#### What you should do
Using "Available" as the search string, find the matching lines below and copy them.

#### Dataset excerpts
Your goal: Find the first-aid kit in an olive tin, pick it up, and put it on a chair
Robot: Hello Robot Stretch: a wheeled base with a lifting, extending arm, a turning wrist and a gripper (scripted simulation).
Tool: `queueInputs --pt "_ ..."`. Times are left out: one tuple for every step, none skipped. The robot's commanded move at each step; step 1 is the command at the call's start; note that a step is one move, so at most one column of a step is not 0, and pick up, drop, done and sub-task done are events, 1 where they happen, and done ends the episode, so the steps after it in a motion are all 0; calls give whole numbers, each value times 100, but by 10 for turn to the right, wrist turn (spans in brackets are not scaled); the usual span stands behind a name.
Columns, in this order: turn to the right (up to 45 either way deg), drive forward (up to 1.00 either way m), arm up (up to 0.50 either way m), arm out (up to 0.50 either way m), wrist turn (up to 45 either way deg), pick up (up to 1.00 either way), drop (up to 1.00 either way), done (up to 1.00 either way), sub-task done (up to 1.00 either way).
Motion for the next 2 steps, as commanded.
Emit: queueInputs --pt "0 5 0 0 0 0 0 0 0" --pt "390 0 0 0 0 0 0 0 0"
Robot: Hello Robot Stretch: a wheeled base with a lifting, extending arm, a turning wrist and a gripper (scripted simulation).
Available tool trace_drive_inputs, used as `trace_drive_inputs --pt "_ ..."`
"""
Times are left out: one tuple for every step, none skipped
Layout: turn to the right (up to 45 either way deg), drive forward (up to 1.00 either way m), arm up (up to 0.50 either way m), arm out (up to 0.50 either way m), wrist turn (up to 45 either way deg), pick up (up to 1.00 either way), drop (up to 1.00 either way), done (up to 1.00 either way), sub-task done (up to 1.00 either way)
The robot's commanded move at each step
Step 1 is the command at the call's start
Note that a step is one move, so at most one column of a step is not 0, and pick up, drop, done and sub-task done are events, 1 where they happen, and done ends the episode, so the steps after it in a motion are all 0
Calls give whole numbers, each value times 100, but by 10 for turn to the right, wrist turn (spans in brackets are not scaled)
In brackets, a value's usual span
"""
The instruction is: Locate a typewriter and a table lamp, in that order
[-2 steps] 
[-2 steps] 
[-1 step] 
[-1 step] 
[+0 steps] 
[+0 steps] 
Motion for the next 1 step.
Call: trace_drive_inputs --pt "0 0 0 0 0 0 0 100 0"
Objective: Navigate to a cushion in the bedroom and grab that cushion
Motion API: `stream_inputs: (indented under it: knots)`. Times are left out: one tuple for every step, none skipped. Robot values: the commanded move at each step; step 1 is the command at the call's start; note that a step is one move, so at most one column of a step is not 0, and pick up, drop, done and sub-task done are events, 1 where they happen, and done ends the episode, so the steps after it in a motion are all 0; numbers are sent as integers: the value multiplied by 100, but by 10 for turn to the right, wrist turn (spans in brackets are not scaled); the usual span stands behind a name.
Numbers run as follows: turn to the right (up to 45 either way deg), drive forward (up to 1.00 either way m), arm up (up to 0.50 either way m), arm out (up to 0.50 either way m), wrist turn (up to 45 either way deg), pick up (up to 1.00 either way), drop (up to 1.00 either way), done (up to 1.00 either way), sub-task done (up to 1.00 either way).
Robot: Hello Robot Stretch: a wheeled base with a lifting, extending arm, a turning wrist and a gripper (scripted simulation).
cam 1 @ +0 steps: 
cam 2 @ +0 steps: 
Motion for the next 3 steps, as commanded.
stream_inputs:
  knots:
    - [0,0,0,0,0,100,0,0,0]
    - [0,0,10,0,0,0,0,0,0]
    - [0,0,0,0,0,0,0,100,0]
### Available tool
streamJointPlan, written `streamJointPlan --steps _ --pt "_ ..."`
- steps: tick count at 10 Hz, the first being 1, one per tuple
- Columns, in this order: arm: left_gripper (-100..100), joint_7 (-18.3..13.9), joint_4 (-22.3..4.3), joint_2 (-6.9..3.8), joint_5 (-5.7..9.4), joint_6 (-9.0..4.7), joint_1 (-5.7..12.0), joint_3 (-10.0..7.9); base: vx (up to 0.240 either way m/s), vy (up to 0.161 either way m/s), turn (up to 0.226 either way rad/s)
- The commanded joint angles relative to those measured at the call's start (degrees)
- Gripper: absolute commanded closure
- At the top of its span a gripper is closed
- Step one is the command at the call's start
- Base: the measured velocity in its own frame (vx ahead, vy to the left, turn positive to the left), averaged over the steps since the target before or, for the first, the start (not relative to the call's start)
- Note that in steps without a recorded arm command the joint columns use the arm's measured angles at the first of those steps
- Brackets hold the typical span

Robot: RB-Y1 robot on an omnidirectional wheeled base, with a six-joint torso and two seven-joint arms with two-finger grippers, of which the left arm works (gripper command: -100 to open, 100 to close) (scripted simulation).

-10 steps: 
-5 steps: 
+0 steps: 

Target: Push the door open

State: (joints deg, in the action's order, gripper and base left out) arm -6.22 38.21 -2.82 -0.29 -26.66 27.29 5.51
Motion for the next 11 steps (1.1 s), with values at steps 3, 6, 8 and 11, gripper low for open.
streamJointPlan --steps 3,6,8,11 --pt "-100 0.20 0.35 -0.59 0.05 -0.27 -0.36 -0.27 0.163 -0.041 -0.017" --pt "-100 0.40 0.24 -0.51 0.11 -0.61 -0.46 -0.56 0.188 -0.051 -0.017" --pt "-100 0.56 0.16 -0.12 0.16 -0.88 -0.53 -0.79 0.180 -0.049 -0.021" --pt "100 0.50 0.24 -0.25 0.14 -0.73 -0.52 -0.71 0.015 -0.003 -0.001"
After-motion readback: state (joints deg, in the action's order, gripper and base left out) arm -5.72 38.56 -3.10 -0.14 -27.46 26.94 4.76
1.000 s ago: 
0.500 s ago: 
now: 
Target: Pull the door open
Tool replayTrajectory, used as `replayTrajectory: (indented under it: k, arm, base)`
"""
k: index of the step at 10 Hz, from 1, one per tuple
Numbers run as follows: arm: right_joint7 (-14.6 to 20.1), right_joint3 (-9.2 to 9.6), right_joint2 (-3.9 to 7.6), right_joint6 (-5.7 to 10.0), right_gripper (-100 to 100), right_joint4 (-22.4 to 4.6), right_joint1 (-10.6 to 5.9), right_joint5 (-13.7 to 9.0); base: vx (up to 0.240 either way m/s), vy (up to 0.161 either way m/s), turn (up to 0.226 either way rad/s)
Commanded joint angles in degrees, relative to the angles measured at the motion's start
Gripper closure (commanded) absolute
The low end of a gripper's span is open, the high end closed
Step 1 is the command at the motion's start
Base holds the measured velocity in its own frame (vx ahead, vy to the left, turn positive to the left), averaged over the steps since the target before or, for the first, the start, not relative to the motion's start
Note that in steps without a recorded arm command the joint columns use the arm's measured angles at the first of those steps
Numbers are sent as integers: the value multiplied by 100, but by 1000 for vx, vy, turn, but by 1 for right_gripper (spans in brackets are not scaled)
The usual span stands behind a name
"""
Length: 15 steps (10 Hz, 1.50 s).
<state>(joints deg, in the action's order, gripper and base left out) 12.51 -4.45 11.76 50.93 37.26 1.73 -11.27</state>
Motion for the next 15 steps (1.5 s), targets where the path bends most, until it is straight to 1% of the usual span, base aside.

#### Task response
Available tool trace_drive_inputs, used as `trace_drive_inputs --pt "_ ..."`
### Available tool

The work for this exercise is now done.